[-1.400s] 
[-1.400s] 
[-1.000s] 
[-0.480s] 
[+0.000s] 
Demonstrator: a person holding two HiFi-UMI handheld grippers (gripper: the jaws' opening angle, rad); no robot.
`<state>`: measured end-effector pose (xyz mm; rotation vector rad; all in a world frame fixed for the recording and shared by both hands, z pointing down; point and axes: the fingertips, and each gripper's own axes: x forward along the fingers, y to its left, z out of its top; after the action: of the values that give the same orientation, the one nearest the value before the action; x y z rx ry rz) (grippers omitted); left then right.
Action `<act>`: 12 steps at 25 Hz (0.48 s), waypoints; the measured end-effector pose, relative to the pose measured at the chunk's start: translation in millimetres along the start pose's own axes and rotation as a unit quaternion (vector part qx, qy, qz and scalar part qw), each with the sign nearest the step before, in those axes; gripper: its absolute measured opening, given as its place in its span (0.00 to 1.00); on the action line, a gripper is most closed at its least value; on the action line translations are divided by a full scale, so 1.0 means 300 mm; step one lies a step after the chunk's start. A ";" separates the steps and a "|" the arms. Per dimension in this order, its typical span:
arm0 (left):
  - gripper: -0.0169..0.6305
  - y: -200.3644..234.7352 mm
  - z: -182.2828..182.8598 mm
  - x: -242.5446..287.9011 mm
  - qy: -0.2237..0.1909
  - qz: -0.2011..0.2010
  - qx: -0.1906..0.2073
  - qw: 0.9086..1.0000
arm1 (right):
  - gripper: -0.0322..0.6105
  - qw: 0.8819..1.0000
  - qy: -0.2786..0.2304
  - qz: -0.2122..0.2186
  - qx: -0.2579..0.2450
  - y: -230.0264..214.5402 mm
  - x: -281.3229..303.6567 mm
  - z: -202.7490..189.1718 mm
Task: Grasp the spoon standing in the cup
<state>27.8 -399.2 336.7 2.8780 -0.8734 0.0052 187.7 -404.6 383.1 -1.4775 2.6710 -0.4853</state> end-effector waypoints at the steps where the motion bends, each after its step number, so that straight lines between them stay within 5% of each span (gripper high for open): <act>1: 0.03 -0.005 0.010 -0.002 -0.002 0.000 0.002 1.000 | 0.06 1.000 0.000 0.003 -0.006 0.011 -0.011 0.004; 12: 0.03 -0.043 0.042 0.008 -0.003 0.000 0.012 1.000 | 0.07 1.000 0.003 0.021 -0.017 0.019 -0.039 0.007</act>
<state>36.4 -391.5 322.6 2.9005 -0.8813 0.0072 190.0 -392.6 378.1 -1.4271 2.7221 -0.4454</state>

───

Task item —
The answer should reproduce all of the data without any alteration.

Task solution —
[-1.400s] 
[-1.400s] 
[-1.000s] 
[-0.480s] 
[+0.000s] 
Demonstrator: a person holding two HiFi-UMI handheld grippers (gripper: the jaws' opening angle, rad); no robot.
`<state>`: measured end-effector pose (xyz mm; rotation vector rad; all in a world frame fixed for the recording and shared by both hands, z pointing down; point and axes: the fingertips, and each gripper's own axes: x forward along the fingers, y to its left, z out of its top; after the action: of the values that give the same orientation, the one nearest the value before the action; x y z rx ry rz) (grippers omitted); left then right.
Action `<act>`: 12 steps at 25 Hz (0.48 s), waypoints; the measured end-effector pose, relative to the pose measured at the chunk's start: translation in millimetres along the start pose's own axes and rotation as a unit quaternion (vector part qx, qy, qz and scalar part qw), each with the sign nearest the step before, in those axes; gripper: its absolute measured opening, given as its place in its span (0.00 to 1.00); on the action line, a gripper is most closed at its least value; on the action line translations are divided by a full scale, so 1.0 means 300 mm; step one lies a step after the chunk's start. A ";" separates the steps and a "|" the arms. Per dimension in this order, its typical span:
arm0 (left):
  - gripper: -0.0169..0.6305
  - y: -200.3644..234.7352 mm
  - z: -182.2828..182.8598 mm
  - x: -242.5446..287.9011 mm
  - qy: -0.2237..0.1909
  - qz: -0.2011..0.2010
  - qx: -0.1906..0.2073
  - qw: 0.9086..1.0000
arm1 (right):
  - gripper: -0.0322..0.6105
  - qw: 0.8819..1.0000
  - qy: -0.2786..0.2304
  - qz: -0.2122..0.2186
  - qx: -0.2579..0.2450
  - y: -230.0264..214.5402 mm
  - x: -281.3229..303.6567 mm
  - z: -202.7490..189.1718 mm
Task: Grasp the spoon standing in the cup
<state>27.8 -399.2 336.7 2.8780 -0.8734 0.0052 187.7 -404.6 383.1 -1.4775 2.6710 -0.4853</state> end-effector waypoints at the steps where the motion bends, each after its step number, so that straight lines between them stay within 5% of each span (gripper high for open): <act>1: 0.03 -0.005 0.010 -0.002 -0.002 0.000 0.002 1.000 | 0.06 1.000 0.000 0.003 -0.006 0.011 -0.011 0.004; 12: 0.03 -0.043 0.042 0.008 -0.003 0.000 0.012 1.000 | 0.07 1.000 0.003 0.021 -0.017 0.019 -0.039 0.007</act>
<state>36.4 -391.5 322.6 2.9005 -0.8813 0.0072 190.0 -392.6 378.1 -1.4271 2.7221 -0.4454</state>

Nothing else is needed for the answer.